On a trop vite oublié les grands chanteurs français des années 1960 comme Léo Ferré (1916-1993), Gilbert Bécaud (1927-2001) ou Jean Ferrat, né Jean Tenenbaum (1930-2010). Certaines de ses compositions resteront immortelles : « C’est beau la vie », « La Montagne », « Heureux celui qui meurt d’aimer », « Camarade », « Que serais-je sans toi » (sur un poème de Louis Aragon tiré du recueil Le roman inachevé).
Déjà biographe d’Aznavour et critique pour le magazine français Je chante, Raoul Bellaïche avait conçu le livret accompagnant l’Intégrale de Jean Ferrat. Dans Jean Ferrat, Le charme rebelle, il puise à de multiples entretiens donnés par le chanteur durant un demi-siècle.
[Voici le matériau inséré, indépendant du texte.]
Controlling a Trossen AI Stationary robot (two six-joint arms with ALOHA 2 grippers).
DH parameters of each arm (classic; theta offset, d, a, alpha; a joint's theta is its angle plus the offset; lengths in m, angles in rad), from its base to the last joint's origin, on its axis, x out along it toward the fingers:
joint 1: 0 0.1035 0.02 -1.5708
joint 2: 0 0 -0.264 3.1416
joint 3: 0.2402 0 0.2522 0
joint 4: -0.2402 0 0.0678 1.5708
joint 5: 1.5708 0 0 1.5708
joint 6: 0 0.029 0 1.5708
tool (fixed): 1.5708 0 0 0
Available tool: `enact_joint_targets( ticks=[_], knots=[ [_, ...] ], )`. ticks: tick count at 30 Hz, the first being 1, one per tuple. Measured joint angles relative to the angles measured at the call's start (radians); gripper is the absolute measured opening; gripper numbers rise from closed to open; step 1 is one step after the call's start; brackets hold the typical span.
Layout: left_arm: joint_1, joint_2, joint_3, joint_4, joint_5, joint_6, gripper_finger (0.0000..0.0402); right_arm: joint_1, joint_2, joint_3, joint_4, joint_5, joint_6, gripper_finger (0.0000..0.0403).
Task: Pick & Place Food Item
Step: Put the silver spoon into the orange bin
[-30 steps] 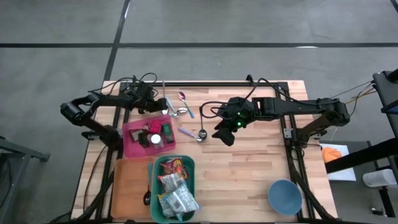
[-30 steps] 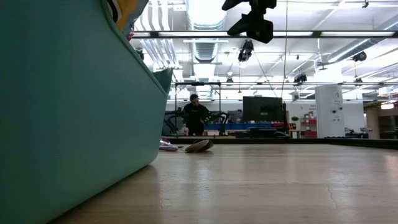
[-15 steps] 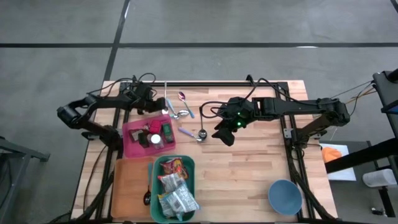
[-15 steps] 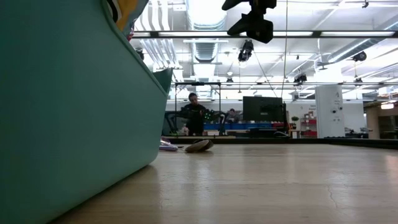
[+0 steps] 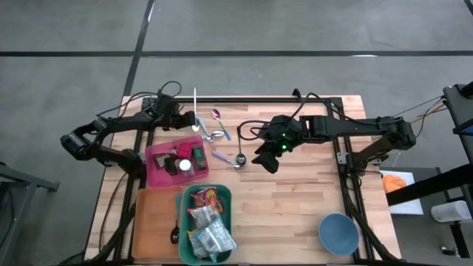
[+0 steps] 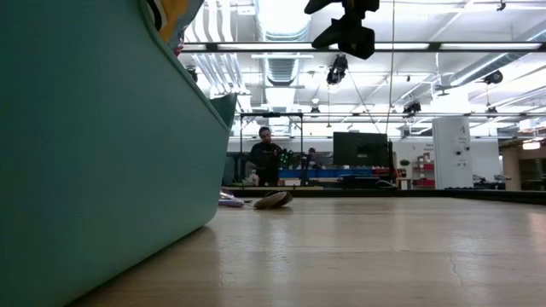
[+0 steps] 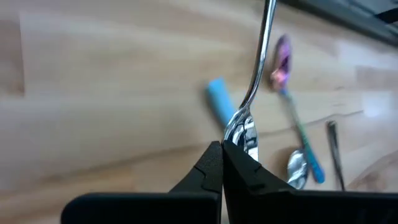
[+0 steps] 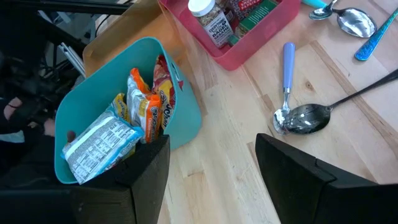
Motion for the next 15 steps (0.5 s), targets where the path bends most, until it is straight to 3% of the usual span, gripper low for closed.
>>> enact_joint_targets(
  ticks=[7, 15],
  knots=[
    [0.000, -0.141, 0.003, 0.015, -0.064, 0.017, 0.0000, 0.000, -0.001, 0.000, 0.000, 0.000, 0.000, 0.0233],
    [0.000, -0.246, 0.003, 0.022, -0.019, 0.020, 0.0000, 0.000, -0.001, 0.000, 0.000, 0.000, 0.000, 0.0233]
  ],
)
On apprend beaucoup sur la jeunesse de ce Français né d’un père juif qui, un jour durant l’Occupation, ne rentra pas à la maison, victime d’une rafle antijuive. Dès lors, Jean Tenenbaum choisit son camp et voulut s’opposer au nazisme en devenant communiste. Toute sa carrière sera érigée sur la contestation et l’engagement, ce qui l’amènera fréquemment à critiquer le Parti communiste et l’URSS pour leurs excès, leur dogmatisme, leurs purges et leur complaisance.
La chanson « Pauvre Boris », en hommage à Boris Vian, illustre avec force l’engagement de Ferrat, révolté devant le succès radiophonique de la version twist du « Déserteur », chanson antimilitariste reprise et popularisée par Richard Anthony en 1966, alors que la version d’origine avait été censurée puis interdite en 1954. S’adressant à Boris Vian comme s’il était toujours vivant, Ferrat prend un ton est cinglant envers l’idéologie coloniale, l’armée française, le mercantilisme et les nouvelles idoles du yéyé : « Voilà quinze ans qu’en Indochine / La France se déshonorait / Et l’on te traitait de vermine / De dire que tu n’irais jamais ».
Pourfendeur du dumping culturel étatsunien et précurseur avant la lettre de la diversité culturelle, Jean Ferrat a toujours déploré ce déséquilibre entre l’omniprésence de la musique anglo-saxonne sur les radios de France et l’imperméabilité des médias américains aux musiques en d’autres langues que l’anglais : « […] dans un pays comme la France, il est absolument honteux de passer cinquante ou soixante pour cent de chansons étrangères ».
Très instructive et exhaustive, cette excellente biographie proposée par Raoul Bellaïche permet de mesurer l’ampleur de l’œuvre immense de Jean Ferrat.